Darcy and Danielle laid out the pictures on the table next to the box of crayons. Darcy’s picture was of a giraffe surrounded by trees with a monkey peering around the giraffe’s neck. Danielle’s was of a picnic table in a forest, loaded with pineapples, bananas, and other tropical fruit with a big bird posed on one end of the table.

Before Dad left them to their coloring, he said, “Keep within the lines, do you understand?”

The girls nodded. “We understand.”

“The lines are there to help you build a beautiful picture. Don’t go outside the lines.”

“Okay, Daddy.” “Sure, Daddy.”

When Dad came back much later his daughters were past being eager to show him what they had done. They insisted that he carefully view each picture and each girl pushed hers on top so he would see it first.

Both girls had kept within the lines. In Darcy’s picture the colors were drawn inside and very close to the lines but never across them. The page was neat and orderly. Danielle’s picture was different. She had scribbled all the crayon marks—never outside the line but not in a neat and orderly way. In short, the page was a mess.

Dad cleared his throat. “I see you both listened to me,” he said. “You both kept your crayons within the line. But Danielle,” he continued, “what were you trying to do?”

With a slight smirk, Danielle tossed her blonde curls and said, “I wanted to show you that staying within the lines doesn’t always make a pretty picture.” Then she grinned at him. “Does it, Daddy?”


[Discussion for The Road to Faith November 9, 2011]

1.    The letter of the law. How do you think we should regard God’s moral law in our Christian life? Should we comply with the law in every possible way? Should we not worry very much about the law and think instead about what gives us happiness? As long as we do not openly disobey the law, is our behavior acceptable to God? Does breaking God’s law have the same short-term and long-term effect on Christians as on non-Christians? Do we have more freedom within the law than without it? Explain.

2.  Law and promise.

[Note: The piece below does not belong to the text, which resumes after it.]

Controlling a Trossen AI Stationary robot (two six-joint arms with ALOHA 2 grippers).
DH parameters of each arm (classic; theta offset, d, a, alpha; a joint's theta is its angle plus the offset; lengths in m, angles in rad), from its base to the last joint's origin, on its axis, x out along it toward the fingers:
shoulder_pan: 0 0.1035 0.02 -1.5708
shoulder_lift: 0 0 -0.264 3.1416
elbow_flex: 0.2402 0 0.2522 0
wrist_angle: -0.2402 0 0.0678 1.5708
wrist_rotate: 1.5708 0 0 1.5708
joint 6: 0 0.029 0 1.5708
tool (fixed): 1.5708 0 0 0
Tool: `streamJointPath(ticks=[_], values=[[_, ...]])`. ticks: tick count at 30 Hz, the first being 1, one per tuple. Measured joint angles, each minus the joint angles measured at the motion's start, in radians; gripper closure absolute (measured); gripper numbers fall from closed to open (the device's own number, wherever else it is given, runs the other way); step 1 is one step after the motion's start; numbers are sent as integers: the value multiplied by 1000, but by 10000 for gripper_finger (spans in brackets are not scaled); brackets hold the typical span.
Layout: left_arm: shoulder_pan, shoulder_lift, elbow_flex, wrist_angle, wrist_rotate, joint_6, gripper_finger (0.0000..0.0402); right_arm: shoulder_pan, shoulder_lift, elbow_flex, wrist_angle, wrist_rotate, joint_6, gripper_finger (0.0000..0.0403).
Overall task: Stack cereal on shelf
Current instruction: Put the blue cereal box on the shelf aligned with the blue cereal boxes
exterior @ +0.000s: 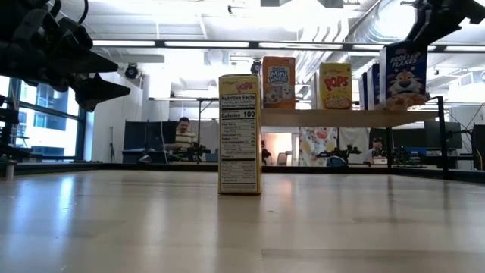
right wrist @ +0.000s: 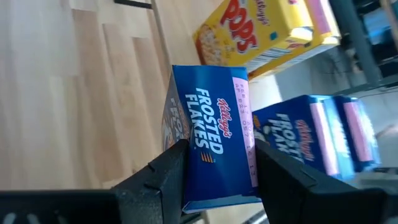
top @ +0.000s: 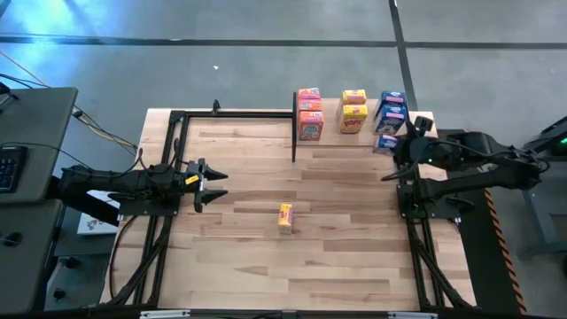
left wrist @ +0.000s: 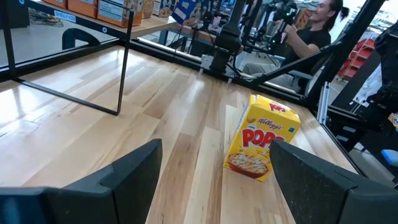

Why was Paul so emphatic in denying opposition between the law and the promises of God? (Gal 3:21). Isn’t the law negative and the promises positive? Doesn’t the law bring death and the promises life? How can these two aspects of salvation be perceived as being in perfect harmony? What is the role of the law in your life as a Christian? How do the promises of God affect your willingness to obey the law? How is your friendship with Jesus affected by your attitude towards His commands?

3. Under the law.  Your lesson guide points out that Paul uses the phrase “under the law” twelve times in his New Testament writings. What does the phrase mean to you? That you are judged by how you regard and keep the law? That the law will guide you to salvation? Explain. Can you keep the law of God without God living within you? Can you have salvation without the law? Does the law belong in your heart, along with your acceptance of God’s salvation? How does that work?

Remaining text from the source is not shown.